§ Source data:

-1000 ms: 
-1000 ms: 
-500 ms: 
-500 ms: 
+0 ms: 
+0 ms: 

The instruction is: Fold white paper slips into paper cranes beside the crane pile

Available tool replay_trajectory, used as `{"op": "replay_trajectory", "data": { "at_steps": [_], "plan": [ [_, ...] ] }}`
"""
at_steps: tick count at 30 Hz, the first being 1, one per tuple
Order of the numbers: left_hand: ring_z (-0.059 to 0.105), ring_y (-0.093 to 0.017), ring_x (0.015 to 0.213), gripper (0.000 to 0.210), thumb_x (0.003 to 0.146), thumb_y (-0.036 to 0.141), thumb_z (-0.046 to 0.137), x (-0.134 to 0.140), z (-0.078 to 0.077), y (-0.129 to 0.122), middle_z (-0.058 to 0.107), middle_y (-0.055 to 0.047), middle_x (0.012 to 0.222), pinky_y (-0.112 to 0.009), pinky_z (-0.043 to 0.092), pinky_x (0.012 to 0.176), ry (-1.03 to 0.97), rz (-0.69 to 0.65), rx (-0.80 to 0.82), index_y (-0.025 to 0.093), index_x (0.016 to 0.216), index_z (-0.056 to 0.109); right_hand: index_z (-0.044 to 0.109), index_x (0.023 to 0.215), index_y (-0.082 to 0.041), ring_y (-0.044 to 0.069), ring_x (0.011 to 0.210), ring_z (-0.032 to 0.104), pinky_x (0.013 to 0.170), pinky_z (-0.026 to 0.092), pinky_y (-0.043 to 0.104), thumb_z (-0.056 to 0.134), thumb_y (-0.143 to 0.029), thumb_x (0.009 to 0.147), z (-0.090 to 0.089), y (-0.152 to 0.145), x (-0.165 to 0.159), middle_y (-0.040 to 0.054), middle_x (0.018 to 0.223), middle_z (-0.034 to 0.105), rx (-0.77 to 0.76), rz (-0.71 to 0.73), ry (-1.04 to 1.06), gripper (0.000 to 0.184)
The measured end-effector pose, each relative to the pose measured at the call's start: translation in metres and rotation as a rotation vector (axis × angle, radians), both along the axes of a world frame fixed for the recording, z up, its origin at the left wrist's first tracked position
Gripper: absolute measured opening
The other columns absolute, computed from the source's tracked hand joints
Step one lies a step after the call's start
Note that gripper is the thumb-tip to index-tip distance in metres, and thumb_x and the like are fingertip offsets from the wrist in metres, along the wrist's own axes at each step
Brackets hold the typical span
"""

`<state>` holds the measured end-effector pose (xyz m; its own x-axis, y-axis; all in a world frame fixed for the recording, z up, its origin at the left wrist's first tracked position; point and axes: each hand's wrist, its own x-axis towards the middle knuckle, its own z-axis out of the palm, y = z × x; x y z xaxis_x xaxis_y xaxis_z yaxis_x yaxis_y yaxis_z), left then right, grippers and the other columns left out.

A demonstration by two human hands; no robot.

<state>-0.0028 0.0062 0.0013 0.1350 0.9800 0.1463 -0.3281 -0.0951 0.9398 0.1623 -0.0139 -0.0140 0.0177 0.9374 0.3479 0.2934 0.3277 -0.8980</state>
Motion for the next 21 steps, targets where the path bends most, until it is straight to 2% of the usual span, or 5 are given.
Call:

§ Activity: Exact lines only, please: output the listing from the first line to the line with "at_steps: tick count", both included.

§ Worked solution:
-1000 ms: 
-1000 ms: 
-500 ms: 
-500 ms: 
+0 ms: 
+0 ms: 

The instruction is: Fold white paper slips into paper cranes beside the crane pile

Available tool replay_trajectory, used as `{"op": "replay_trajectory", "data": { "at_steps": [_], "plan": [ [_, ...] ] }}`
"""
at_steps: tick count at 30 Hz, the first being 1, one per tuple

Nothing remains open in this exercise.